This article is also available in Chinese.

While Swift’s actual native Dictionary type has a pretty complex implementation (undoubtedly for performance reasons), Swift gives us the tools to write a beautiful and simple one with very little code. We’ll start small and add features as we go.

A quick recap of how dictionaries work: dictionaries allow you to set and retrieve a value using a key, which can be any type. They are usually backed by an array, although they can be backed by a tree as well. We will explore an array-backed dictionary in this post, mostly because I don’t know how tree-backed dictionaries work yet.

Since our dictionary will be backed with an array, we need a way to convert the key that’s given into an integer, and then a way to force that integer into the bounds of our array. These two methods are the hashing function and the modulus operation, respectively. By hashing, we can consistently turn our key (usually a string, but can be any type that is Hashable) into a number, and by taking the modulus with respect to the length of the array, we’ll get a consistent slot in the array to set and retrieve the value.

I took some inspiration from Mike Ash’s Let’s Build NSMutableDictionary, particularly the rules for resizing.

Let’s get started. We know that we want this to be generic over Key and Value, and that Key has to be Hashable. Something that is Hashable is also Equatable, which we will need as well, but we will get for free.

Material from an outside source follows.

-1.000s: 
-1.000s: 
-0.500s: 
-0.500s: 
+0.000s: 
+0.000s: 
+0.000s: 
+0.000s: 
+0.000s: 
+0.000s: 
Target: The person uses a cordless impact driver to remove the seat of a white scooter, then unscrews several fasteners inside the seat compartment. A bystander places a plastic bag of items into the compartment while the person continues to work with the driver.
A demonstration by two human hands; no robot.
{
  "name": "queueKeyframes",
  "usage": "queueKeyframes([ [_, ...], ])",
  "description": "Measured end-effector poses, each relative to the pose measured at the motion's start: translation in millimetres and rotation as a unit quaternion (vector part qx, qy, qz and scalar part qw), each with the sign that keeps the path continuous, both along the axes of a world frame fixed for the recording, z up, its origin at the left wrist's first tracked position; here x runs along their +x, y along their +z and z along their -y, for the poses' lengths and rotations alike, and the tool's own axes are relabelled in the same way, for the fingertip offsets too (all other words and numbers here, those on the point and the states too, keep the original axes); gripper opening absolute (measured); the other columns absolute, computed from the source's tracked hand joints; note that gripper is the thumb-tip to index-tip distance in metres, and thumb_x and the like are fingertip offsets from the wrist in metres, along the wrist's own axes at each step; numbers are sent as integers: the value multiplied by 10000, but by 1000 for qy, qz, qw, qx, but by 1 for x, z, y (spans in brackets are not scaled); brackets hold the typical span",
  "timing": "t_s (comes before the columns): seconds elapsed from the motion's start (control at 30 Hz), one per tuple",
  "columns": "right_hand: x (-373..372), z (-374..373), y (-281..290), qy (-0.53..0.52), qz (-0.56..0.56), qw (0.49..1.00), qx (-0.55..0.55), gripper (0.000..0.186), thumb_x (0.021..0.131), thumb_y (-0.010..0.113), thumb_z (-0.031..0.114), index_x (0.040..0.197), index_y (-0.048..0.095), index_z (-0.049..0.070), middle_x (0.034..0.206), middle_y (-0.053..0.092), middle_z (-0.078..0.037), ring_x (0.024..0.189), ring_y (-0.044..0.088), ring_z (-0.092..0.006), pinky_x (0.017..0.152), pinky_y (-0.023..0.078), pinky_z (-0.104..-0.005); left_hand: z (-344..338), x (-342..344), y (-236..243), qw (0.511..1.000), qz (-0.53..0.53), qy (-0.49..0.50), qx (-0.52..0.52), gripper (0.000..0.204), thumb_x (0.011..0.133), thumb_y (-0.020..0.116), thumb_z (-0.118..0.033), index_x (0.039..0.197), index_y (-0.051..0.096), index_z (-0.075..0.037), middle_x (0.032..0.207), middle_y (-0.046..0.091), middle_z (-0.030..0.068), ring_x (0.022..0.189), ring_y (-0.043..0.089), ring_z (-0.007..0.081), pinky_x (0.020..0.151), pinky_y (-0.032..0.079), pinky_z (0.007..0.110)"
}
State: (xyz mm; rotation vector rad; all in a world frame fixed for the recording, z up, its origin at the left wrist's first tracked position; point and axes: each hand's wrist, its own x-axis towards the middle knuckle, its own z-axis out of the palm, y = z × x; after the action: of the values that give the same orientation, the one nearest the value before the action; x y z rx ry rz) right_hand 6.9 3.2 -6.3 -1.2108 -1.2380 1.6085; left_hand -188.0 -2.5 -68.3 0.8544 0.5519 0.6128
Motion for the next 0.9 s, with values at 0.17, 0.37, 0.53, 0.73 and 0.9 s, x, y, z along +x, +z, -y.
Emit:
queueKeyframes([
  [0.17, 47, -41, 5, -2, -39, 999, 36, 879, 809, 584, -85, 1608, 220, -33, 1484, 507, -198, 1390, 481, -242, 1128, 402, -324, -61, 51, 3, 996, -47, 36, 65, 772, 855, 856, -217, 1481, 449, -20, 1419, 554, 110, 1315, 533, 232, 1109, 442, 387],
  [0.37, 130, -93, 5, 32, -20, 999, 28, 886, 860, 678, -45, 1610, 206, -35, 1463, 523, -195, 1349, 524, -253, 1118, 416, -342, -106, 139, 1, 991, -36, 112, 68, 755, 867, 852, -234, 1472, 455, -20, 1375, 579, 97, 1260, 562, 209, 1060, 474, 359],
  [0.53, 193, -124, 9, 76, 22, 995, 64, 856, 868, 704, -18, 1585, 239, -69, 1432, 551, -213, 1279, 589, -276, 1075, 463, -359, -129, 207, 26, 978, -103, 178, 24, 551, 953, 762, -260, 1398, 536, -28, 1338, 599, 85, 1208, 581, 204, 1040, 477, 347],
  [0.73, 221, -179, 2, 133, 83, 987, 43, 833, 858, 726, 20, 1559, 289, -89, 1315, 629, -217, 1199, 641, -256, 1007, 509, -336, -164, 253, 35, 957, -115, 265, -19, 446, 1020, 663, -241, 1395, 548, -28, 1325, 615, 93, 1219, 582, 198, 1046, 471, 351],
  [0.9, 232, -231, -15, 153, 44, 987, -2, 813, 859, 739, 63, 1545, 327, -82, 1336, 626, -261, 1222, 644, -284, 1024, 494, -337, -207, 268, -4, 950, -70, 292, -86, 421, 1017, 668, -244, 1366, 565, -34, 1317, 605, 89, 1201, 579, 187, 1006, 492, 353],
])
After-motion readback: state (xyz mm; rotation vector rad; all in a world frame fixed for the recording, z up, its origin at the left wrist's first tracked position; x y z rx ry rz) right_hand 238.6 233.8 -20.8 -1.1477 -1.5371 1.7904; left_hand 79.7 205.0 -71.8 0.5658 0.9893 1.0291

struct Dictionary<Key, Value where Key: Hashable> {
	private var storage = //some Array...
    
    subscript(key: Key) -> Value? {
        get {
	        return nil
        }
        set {
        }
    }
}

This is the basic structure of our type. We know our array has to be generic over …something, but we don’t know what yet. Because there may be collisions, which are two different Key objects that hash and mod to the same position in the array, each placeholder object will need to support storing multiple values. Let’s design Placeholder:

struct Placeholder<Key, Value where Key: Hashable> {
    var values: [(Key, Value)] = []
}

This object will hold many keys and values that have all hashed and modded to the same spot in the dictionary. If we’ve designed our dictionary well, there won’t be more than one key-value pair in each Placeholder often, but it will happen. A nice implementation of this Dictionary might use a linked list for the values property of the Placeholder. I’ll leave that as an exercise for the reader.

Now that we know roughly what Placeholder looks like, we know what the storage will look like.

private var storage = Array(count: 8, repeatedValue: Placeholder<Key, Value>())

We start with a randomly chosen size for the array. It helps to pick a power of two, because modding by a power of 2 is a little bit faster than any other number. Until we implement resizing, it won’t really matter what size we pick. With the Array(count:repeatedValue:) constructor, each spot in the array now has a placeholder that we can add values to.

To set values in the dictionary, we need to hash the key (and absolute value it, since the hash can sometimes come back as negative), and then mod it by the size of the array.

set {
    let position = abs(key.hashValue) % storage.count
    //...
}

To actually add this value to the dictionary, we need to a) make sure the new value is not nil, b) find the placeholder at position, and c) add the key and value to the placeholder.

set {
    guard let value = newValue else { return }
    let position = abs(key.hashValue) % storage.count
    storage[position].values.append((key, value))
}

For a basic implementation of the setter, that’s really all we need. (I’ve left out some small details, like what happens when you try to set the same key twice. We’ll tackle that soon.)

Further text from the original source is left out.